Your task:
After repeating the line containing "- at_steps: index", stop; until then, repeat each line of the listing below exactly, starting with the first.

Collected material:
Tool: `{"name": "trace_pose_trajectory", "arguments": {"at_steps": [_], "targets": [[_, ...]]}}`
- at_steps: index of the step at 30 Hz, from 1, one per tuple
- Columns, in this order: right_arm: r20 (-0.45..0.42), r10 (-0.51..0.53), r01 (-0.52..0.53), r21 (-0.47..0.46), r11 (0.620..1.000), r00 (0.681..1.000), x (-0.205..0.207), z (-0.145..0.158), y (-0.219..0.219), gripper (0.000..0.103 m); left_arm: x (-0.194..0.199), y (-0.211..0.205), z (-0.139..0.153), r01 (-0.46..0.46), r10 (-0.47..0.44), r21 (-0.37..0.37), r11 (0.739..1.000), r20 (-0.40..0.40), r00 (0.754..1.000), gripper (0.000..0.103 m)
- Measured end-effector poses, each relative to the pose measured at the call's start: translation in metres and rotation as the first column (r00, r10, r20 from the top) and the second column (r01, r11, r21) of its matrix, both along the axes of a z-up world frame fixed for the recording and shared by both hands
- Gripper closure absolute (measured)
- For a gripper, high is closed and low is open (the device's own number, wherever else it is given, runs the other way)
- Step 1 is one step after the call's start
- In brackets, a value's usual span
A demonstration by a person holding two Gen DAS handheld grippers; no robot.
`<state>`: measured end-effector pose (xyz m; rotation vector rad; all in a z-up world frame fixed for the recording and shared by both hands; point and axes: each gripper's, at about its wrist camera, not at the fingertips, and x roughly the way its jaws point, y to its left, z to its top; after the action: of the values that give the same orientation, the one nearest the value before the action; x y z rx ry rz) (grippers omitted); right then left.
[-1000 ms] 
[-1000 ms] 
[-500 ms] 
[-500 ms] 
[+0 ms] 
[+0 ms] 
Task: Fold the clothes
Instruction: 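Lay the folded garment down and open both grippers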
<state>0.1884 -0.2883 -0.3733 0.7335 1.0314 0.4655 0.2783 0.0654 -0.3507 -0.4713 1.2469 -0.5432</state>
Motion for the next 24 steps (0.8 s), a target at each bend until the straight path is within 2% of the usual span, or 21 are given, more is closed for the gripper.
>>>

Task response:
Tool: `{"name": "trace_pose_trajectory", "arguments": {"at_steps": [_], "targets": [[_, ...]]}}`
- at_steps: index of the step at 30 Hz, from 1, one per tuple

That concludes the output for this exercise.